*TASK BRIEF*:
Up to and including the line with "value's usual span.", write out the listing from its first line, minus the pictures.

*SUPPLIED INFORMATION*:
....................

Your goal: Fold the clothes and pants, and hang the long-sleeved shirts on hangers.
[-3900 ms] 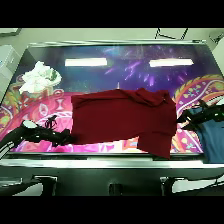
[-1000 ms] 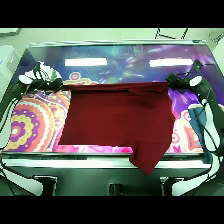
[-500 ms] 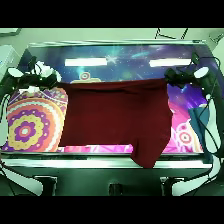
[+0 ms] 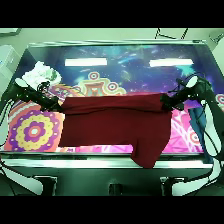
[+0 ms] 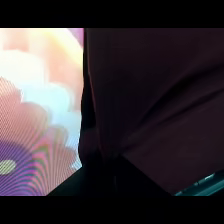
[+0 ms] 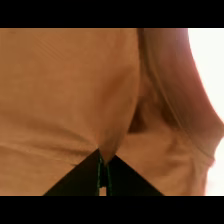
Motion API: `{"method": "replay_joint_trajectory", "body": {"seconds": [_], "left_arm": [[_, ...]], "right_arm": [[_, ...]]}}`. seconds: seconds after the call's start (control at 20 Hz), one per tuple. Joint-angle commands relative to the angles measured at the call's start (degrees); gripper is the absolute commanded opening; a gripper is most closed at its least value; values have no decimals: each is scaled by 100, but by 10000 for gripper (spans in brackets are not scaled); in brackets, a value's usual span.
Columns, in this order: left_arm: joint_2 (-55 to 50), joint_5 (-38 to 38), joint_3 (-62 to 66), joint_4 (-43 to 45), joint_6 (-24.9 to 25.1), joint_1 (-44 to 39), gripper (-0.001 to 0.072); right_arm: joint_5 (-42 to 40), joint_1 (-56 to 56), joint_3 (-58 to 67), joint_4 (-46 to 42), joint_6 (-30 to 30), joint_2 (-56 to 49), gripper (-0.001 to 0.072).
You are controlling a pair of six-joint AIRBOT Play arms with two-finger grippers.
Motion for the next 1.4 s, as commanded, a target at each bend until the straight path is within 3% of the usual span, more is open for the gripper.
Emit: {"method": "replay_joint_trajectory", "body": {"seconds": [0.0, 0.35, 0.4, 0.45, 0.5, 0.55, 0.75, 0.85, 1.05, 1.15, 1.2, 1.35], "left_arm": [[4, -142, -90, 48, 129, 52, 22], [-254, 109, -94, -90, 103, -66, 25], [-236, 94, -79, -308, 175, -46, 139], [-199, 0, -17, -492, 184, 15, 390], [-118, -173, 105, -562, 181, 111, 481], [-4, -339, 225, -503, 155, 234, 481], [809, -807, -323, 463, -17, 695, 481], [1410, -531, -1725, 533, 216, 787, 479], [2524, 809, -4540, 295, 957, 1038, 479], [2673, 1043, -4948, -168, 1204, 1165, 476], [2653, 1060, -4983, -315, 1263, 1169, 440], [2621, 1163, -5005, -393, 1185, 1058, 440]], "right_arm": [[-74, 9, -79, -216, 188, 13, 39], [87, 13, -81, -190, 205, -15, 41], [111, 7, -72, -192, 208, 4, 89], [306, -39, 33, -199, 197, 24, 266], [566, -127, 205, -133, 118, 48, 433], [898, -308, 389, -92, -50, 114, 503], [2033, -1180, 190, -173, -142, 557, 516], [1978, -1325, -610, -260, -210, 933, 516], [1775, -1300, -1766, -256, -424, 1425, 518], [1853, -1300, -1825, -249, -424, 1478, 517], [1886, -1300, -1825, -229, -424, 1493, 517], [1897, -1300, -1825, -190, -424, 1550, 517]]}}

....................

*OUTPUT FOR THIS TASK*:
Your goal: Fold the clothes and pants, and hang the long-sleeved shirts on hangers.
[-3900 ms] 
[-1000 ms] 
[-500 ms] 
[+0 ms] 
[+0 ms] 
[+0 ms] 
Motion API: `{"method": "replay_joint_trajectory", "body": {"seconds": [_], "left_arm": [[_, ...]], "right_arm": [[_, ...]]}}`. seconds: seconds after the call's start (control at 20 Hz), one per tuple. Joint-angle commands relative to the angles measured at the call's start (degrees); gripper is the absolute commanded opening; a gripper is most closed at its least value; values have no decimals: each is scaled by 100, but by 10000 for gripper (spans in brackets are not scaled); in brackets, a value's usual span.

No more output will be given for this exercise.